Nick White
- Born: 1 May 1974 (age 51)
- Height: 180 cm (5 ft 11 in)
- Weight: 114 kg (251 lb)
- School: Kings College

Rugby union career
- Position: Prop

Provincial / State sides
- Years: Team / Apps / (Points)
- 1996-1999: Northland / 36
- 2000-2008: Auckland / 84

Super Rugby
- Years: Team / Apps / (Points)
- 1999-2001: Blues / 31
- 2002: Crusaders / 1
- 2003: Blues
- 2004 & 2006: Highlanders
- 2007-2009: Blues

Coaching career
- Years: Team
- 2016-2017: Auckland

= Nick White (rugby union) =

New Zealand rugby union player (born 1974)

Nick White (born 1 May 1974) is a retired New Zealand rugby union player. White won several NPC trophies with Auckland and Super Rugby titles with the Crusaders and the Blues. He played as a Prop.

== Biography ==
White also played XI cricket for Kings College as a useful left-arm medium pacer. During his career White was also known for his goal kicking, not a skill often attributed to props.

== Career ==

=== Provincial ===
White made his debut for Northland in 1996. Wanting to play for a larger union White requested a transfer away from Northland, with Auckland being the final destination. This move proved personally beneficial for White who won NPC titles in 2002, 2003, 2005 and 2007.

=== Super Rugby ===
White made his Super Rugby debut for the Blues in 1999 (vs. Brumbies) playing a total of 31 games for the region.

White played one game for the Crusaders debuting on 12 March 2002 (vs. Stormers) alongside teammate Johnny Leo'o. Despite only playing a single game, White was part of the legendary 2002 Crusaders team which played the entire season unbeaten. White returned to the Blues following his only season at the Crusaders. In his return to the Blues, they won the 2003 title and despite not playing in either final over the past two years he was part of back-to-back winning teams.

Following a year without playing Super Rugby in 2005, White returned in 2006 this time with the Highlanders.

White was forced to retire in 2009 due to requiring a hip replacement.
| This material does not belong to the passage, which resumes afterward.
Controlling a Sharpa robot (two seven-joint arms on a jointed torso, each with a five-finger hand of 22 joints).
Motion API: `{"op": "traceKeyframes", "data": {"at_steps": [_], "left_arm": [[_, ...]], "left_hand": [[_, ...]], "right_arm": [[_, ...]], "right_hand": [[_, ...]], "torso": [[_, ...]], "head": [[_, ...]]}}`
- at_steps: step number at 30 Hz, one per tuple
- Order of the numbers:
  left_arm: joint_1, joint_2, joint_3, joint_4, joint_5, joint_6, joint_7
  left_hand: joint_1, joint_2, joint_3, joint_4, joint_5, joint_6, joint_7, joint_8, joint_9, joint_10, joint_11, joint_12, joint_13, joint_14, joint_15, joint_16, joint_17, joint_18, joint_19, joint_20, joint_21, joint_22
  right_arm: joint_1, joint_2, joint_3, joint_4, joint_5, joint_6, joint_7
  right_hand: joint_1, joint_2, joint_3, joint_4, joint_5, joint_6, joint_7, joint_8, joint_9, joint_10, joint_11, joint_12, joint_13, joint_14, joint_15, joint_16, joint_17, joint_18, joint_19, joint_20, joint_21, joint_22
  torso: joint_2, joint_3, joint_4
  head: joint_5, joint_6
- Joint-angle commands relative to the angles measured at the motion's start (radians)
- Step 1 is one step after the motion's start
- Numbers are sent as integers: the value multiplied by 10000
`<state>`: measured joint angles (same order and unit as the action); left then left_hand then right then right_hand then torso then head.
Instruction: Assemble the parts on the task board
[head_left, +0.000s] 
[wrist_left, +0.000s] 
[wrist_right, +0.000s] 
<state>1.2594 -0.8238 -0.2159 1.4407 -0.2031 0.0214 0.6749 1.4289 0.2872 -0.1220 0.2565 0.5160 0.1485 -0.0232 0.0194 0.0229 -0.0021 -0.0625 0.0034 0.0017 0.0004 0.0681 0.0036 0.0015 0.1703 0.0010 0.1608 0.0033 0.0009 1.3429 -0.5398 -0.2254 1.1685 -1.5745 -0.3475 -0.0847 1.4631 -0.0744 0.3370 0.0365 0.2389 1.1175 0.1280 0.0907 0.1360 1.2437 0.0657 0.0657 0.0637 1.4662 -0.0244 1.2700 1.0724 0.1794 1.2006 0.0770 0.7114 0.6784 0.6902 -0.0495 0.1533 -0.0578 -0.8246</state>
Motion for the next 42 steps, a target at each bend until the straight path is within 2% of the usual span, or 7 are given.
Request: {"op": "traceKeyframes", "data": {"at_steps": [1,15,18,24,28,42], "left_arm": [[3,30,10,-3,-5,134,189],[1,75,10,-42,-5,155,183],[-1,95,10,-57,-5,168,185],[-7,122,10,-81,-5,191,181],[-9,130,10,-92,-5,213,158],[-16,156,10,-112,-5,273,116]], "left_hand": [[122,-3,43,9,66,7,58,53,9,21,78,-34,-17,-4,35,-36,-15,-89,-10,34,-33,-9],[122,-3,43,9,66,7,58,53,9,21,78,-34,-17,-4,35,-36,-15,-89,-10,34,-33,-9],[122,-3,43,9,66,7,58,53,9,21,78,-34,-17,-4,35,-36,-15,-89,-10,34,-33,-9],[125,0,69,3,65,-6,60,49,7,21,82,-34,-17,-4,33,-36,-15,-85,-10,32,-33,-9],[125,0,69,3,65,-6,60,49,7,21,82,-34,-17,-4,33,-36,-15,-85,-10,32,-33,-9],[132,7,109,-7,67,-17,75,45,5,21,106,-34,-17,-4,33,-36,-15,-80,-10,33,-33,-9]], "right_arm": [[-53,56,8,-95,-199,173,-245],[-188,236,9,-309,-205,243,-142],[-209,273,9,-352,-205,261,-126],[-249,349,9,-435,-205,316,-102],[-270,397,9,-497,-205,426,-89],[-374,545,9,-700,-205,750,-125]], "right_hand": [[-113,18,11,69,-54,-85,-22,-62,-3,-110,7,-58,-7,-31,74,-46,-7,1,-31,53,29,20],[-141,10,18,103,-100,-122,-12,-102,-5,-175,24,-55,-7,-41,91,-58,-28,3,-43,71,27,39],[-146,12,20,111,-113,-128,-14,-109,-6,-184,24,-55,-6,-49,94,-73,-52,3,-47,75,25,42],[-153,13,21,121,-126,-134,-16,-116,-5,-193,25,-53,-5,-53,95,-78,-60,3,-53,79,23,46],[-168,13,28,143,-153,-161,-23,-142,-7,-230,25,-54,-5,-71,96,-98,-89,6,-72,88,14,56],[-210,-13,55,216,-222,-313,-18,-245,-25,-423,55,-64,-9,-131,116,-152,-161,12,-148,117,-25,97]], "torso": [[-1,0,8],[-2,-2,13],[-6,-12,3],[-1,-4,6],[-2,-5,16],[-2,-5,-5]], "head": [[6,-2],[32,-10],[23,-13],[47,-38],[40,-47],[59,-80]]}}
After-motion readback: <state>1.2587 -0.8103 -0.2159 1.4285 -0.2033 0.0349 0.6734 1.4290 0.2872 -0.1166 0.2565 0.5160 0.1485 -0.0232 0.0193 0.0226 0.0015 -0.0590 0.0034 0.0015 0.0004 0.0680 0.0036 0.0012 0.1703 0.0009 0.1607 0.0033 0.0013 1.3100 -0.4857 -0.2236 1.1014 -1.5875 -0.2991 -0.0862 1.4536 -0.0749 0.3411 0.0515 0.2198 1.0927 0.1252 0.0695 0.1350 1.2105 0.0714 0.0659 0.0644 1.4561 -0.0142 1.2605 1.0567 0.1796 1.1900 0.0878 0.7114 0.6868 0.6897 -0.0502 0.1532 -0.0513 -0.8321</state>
=== Representative teams ===
White played for New Zealand A in 2000.

== Coaching ==
Following his retirement from playing White took up various coaching roles with the Blues including coaching the development team and scrum coach for the first team. He was made an assistant coach for Auckland in 2012. In 2016 White was announced the head coach for Auckland in the Mitre 10 Cup. Following the end of the 2017 season White left the position. White is currently the scrum coach for the Chiefs.